On Wed, Apr 11, 2012 at 06:19:38AM -0600, Jeff Law wrote:
On 04/10/2012 04:42 AM, Steve McIntyre wrote:
It's one of the things we're trying to achieve with multi-arch. We can support mixed-ABI, mixed-OS, mixed-architecture environments cleanly on one system, using a consistent set of packages for all. Setting up a cross-compilation environment suddenly becomes easy - install the cross-compiler and the libs for the target platform straight from a normal Debian mirror as binary packages.
See http://wiki.debian.org/Multiarch/TheCaseForMultiarch for more rationale.

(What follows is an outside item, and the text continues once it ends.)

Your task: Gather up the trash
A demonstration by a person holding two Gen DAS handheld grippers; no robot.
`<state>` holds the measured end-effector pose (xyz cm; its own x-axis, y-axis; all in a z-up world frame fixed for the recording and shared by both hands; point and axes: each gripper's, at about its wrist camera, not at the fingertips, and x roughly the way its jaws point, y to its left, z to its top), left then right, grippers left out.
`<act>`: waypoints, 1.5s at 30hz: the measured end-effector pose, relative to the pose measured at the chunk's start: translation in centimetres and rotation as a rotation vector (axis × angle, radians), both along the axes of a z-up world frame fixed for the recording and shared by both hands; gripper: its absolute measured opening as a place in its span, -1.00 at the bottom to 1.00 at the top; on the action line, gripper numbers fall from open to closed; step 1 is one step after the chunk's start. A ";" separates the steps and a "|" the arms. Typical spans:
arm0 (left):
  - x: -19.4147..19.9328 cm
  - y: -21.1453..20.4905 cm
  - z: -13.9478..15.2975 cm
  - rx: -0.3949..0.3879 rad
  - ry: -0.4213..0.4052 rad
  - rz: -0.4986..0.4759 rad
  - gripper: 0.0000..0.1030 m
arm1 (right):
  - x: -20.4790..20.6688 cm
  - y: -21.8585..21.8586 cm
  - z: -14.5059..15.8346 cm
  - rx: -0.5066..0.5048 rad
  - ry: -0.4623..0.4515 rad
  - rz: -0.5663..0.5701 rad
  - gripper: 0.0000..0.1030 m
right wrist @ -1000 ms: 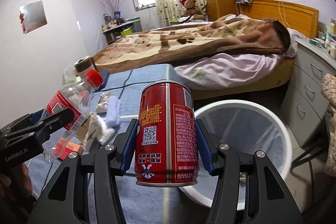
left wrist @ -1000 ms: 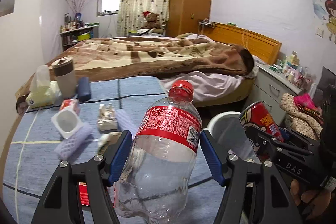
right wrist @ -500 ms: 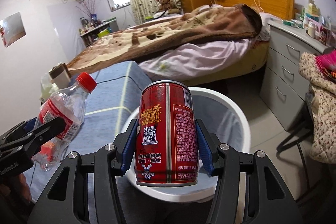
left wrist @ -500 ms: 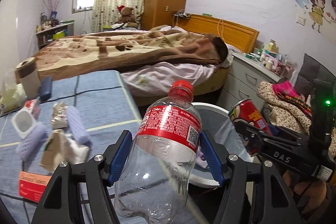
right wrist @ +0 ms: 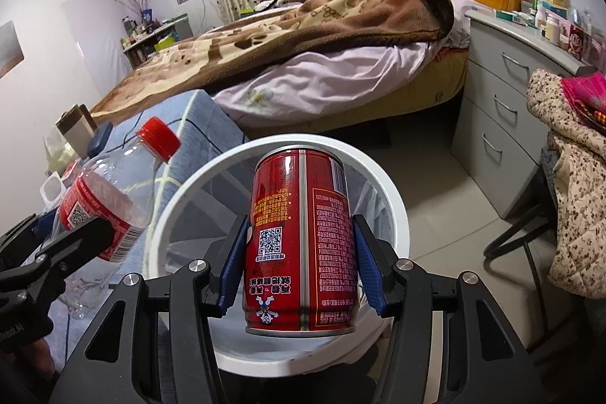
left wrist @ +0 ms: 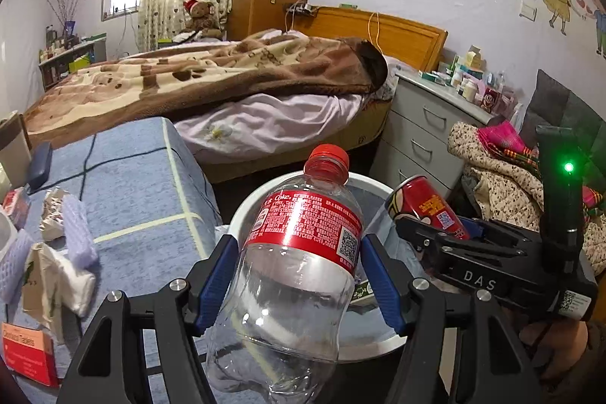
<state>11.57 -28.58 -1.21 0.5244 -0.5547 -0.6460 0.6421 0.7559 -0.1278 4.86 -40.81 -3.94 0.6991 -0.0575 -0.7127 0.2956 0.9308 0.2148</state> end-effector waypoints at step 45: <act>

I've read it and still don't see the benefit, particularly as it relates to mixed instruction sets. Or more precisely, I don't see the value in supporting mixed instruction sets. Once you drop the mixed instruction set argument I think the whole argument for embedding the target triplet into the dynamic linker pathname falls apart.
We see a value in supporting mixed instruction sets for two cases: emulation and cross-building. If you don't want or care so much about those, then fine - that's your call in your environment. They're both cases that Debian/Ubuntu would like to do a much better job of supporting in future, using existing packages instead of having to do so much special-casing all over. I hope that you (plural) can understand/accept that?
We have to agree on a standard path if we're ever going to have working cross-distro binaries, and that's increasingly important to us in the ARM world. By all means ignore the multi-arch route that the Debian world is following, but please accept our reasoning for the linker location.
But the entire reason behind the need to embed the triplet into the dynamic linker's path is the debian multi-arch stuff AFAICT. I think that's what many folks are complaining about.